Prender fuego a la casa
LAS HEREDERAS
Aixa de la Cruz. Madrid, Alfaguara, 2023
«Parece que un suicidio en la familia constata lo que siempre se sospecha, que la locura corre en los genes, que estamos bíblicamente perdidas». Así arranca la última novela de Aixa de la Cruz, donde cuatro primas regresan a la casa burgalesa de su abuela, que acaba de suicidarse. El lugar donde pasaban los veranos de su infancia se torna en un escenario con tintes góticos que las llevará a repensar sus identidades y su genealogía.
La autora aborda el debate en torno a la herencia biológica, que lleva persiguiendo a las mujeres desde antaño con figuras antológicas como la «loca del desván» en Jane Eyre de Charlotte Brontë. De la Cruz denuncia que a las personas psiquiatrizadas se les despoja de su relato. Por eso, en este libro las mujeres regresan a la casa de la abuela, que consumía estupefacientes, al origen de esta supuesta herencia. La autora teje un tapiz polifónico donde lo irracional y lo animal adquieren todo el protagonismo. En esa casa surgen nuevas reglas ligadas a lo abyecto, lo extraño, lo imprevisible. Las cuatro primas se convierten en herederas de un espacio que parece perpetuar la cárcel de la genética, pero también las acoge como un lugar de liberación y sanación frente al raciocinio médico.

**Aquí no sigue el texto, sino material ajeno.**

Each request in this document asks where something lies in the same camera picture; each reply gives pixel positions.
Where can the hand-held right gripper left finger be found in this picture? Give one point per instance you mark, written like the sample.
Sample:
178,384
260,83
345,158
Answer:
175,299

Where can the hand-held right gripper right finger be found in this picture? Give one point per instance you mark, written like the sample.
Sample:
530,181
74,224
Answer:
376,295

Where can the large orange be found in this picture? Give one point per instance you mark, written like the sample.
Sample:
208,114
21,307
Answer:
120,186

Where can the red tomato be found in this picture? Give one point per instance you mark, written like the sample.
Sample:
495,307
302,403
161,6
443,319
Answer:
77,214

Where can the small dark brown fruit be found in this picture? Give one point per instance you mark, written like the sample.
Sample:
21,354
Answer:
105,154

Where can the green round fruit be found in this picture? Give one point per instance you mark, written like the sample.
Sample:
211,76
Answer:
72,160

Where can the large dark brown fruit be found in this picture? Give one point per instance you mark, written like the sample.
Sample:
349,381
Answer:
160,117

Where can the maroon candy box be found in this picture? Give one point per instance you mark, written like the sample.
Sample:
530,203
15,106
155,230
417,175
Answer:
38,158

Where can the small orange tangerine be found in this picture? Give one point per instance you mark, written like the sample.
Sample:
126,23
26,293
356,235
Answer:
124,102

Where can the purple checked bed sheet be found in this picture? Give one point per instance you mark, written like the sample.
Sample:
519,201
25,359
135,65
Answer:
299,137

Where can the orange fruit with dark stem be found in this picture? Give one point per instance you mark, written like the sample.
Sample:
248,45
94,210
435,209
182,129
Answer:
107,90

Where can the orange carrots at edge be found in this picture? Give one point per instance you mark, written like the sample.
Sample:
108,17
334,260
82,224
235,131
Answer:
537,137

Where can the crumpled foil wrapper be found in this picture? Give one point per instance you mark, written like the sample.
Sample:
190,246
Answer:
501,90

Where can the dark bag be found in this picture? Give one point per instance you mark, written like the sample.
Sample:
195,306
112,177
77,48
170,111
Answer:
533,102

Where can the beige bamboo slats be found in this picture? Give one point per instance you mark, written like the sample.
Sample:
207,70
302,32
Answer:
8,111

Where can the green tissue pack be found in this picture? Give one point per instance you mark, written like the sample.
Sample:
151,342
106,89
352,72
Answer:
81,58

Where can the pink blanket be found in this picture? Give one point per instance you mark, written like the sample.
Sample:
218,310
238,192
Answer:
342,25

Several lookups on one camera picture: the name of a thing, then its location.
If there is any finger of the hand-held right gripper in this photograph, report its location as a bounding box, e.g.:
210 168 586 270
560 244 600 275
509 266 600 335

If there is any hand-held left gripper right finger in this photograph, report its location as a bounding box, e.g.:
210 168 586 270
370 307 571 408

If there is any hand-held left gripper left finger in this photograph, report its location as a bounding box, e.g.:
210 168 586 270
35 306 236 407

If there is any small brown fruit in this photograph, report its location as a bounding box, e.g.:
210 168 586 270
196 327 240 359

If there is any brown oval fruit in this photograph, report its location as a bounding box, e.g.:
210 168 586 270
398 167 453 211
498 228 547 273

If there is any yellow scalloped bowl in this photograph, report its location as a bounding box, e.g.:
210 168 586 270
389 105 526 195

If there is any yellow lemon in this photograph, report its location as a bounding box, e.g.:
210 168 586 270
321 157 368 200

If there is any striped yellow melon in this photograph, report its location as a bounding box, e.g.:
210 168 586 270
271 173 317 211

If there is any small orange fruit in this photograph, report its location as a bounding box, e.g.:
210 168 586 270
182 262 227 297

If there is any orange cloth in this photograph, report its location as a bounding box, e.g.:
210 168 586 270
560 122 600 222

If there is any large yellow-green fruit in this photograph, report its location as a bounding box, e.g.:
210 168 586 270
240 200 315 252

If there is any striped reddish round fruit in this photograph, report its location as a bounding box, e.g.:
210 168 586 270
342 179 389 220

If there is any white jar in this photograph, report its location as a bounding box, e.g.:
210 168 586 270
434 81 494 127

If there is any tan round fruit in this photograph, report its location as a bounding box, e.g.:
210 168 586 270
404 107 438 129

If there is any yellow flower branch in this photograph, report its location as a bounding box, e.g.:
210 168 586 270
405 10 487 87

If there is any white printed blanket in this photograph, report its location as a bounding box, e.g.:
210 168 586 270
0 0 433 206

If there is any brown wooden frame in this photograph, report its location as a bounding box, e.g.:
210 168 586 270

Erica es la más new age y se dedica a aprender el uso de las plantas y a leer las cartas del tarot de la abuela; Lis representa la contención total del sujeto marcado por la locura, que poco a poco empieza a despertarse a pesar de la violencia institucional que sufre en su tratamiento psiquiátrico—«Yo vivo drogada precisamente para que no me quiten al niño»; Nora consume también estupefacientes y concluye: «Si estamos locas será porque nos han enloquecido»; incluso la más racional, Olivia, que recurrió a la medicina para redimir su sensación de culpa tras la muerte de otro ser querido, podría convertirse en un oráculo para todas ellas.
Aixa de la Cruz participa en la labor de rescate de una genealogía de locas del desván que logran diseñar un espacio frente a la violencia sistémica a través de la magia de la palabra. Hablando de Cambiar de idea, su anterior experimento narrativo, Sonia Fides describía su escritura como «una inesperada sesión de electroshock para alguien que se pensaba cuerdo antes de sentarse a leerlo».
Con su habitual ironía y destreza narrativa, de la Cruz nos invita a encarar nuestros fantasmas generacionales y nos convierte a todos y a todas en las herederas de una casa con vida propia, donde, tras un aquelarre de los sentidos y una sutil dosis de estramonio, bailaremos junto a Bertha Mason y entonaremos un canto silenciado mientras prendemos fuego a todo lo que fuimos, a esa otra casa que nunca fue hogar.